Beaucoup plus tard, la découverte en 1911 d’une bactérie responsable de la mortalité de l’écureuil et du lapin en Californie entraîne le début des études sur F. tularensis. Le potentiel infectieux humain de cette bactérie ne sera mis en évidence que dans les années 1930 avec des cas d’infections humaines et d’épizootie en Europe, en Union Soviétique et aux Etats Unis. Rapidement, ce potentiel infectieux est exploité dans le but de réaliser des armes bactériologiques. En témoignent les études japonaises de l’unité 731 du docteur Shiro Ishii dès 1932 (Harris, 1992). Cette bactérie semble également avoir été rapidement militarisée par l’Union Soviétique. En effet, un ouvrage d’Alibek (Frischknecht, 2003), directeur adjoint du programme d’armement russe « Biopreparat » durant de nombreuses années, suggère que l’épidémie ayant touché plusieurs milliers de soldats russes et allemands sur le front de l’Est lors de la seconde guerre mondiale serait due à une dissémination intentionnelle de la bactérie.

Entre 1952 et 1973, les américains, dans le cadre de leurs recherches sur l’armement biologique à Fort Detrick, testent de nombreux agents infectieux sur des volontaires (jeunes recrues de l’armée, prisonniers des pénitenciers, objecteurs de conscience, adventistes du septième jour,…) dans le cadre du projet Whitecoat.
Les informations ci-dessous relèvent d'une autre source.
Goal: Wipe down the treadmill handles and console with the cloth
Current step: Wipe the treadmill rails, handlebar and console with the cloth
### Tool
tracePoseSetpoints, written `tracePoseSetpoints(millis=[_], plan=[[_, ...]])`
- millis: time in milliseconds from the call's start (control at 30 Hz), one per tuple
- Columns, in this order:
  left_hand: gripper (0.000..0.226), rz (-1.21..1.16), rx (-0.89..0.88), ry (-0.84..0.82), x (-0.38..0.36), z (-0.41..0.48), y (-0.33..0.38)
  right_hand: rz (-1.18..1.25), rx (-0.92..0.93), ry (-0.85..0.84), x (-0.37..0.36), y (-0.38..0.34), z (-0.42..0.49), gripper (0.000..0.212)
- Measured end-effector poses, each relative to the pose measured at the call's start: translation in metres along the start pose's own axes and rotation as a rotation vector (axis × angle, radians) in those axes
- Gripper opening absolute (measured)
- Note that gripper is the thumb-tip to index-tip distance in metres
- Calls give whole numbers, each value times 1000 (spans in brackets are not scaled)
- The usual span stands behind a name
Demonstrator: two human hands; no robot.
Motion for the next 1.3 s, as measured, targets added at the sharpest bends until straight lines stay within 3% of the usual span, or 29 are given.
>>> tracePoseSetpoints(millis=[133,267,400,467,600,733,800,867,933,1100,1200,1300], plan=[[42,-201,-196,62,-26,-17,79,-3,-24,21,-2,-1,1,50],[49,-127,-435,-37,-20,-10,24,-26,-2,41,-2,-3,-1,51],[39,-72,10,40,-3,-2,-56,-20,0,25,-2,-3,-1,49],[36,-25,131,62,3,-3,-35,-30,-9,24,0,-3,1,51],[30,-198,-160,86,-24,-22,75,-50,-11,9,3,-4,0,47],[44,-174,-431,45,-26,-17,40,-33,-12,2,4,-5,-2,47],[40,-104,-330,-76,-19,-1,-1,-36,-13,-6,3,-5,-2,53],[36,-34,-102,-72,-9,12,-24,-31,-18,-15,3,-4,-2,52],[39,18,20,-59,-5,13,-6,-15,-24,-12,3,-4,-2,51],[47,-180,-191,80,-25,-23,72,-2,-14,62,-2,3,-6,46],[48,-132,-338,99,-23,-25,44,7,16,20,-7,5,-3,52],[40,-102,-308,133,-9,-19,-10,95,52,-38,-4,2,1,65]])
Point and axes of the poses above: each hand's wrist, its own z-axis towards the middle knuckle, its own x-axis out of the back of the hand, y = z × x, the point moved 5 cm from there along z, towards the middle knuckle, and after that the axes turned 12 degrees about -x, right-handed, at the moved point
Des essais sont plus particulièrement réalisés entre 1955 et 1957 avec différentes souches de F. tularensis (Christopher et al., 1997). Ces essais, avec des doses variables d’aérosols et des gouttelettes de taille croissante, ont permis de prouver l’efficacité et le potentiel de dissémination de Francisella. A la fin des années 1960, F. tularensis faisait partie des agents biologiques militaires stockés par l’armée américaine. D’après Alibek (Christopher et al., 1997), l’Union Soviétique continua les

recherches sur Francisella jusque dans les années 1990 et développa des souches résistantes aux antibiotiques et aux vaccins.

Pour mesurer la dangerosité de F. tularensis, un comité d’experts de l’Organisation Mondiale de la Santé estima en 1969 que la dispersion par aérosols de 50 kg d’une souche virulente de F. tularensis au-dessus d’une ville peuplée de 5 millions d’habitants ferait 250 000 victimes dont 19 000 morts. De plus, la persistance de la maladie serait de plusieurs semaines et les individus vaccinés ne seraient pas totalement protégés. L’estimation du coût de la prise en charge d’un tel attentat pour une nation serait de l’ordre de 5,4 milliards de dollars (Kaufmann et al., 1997).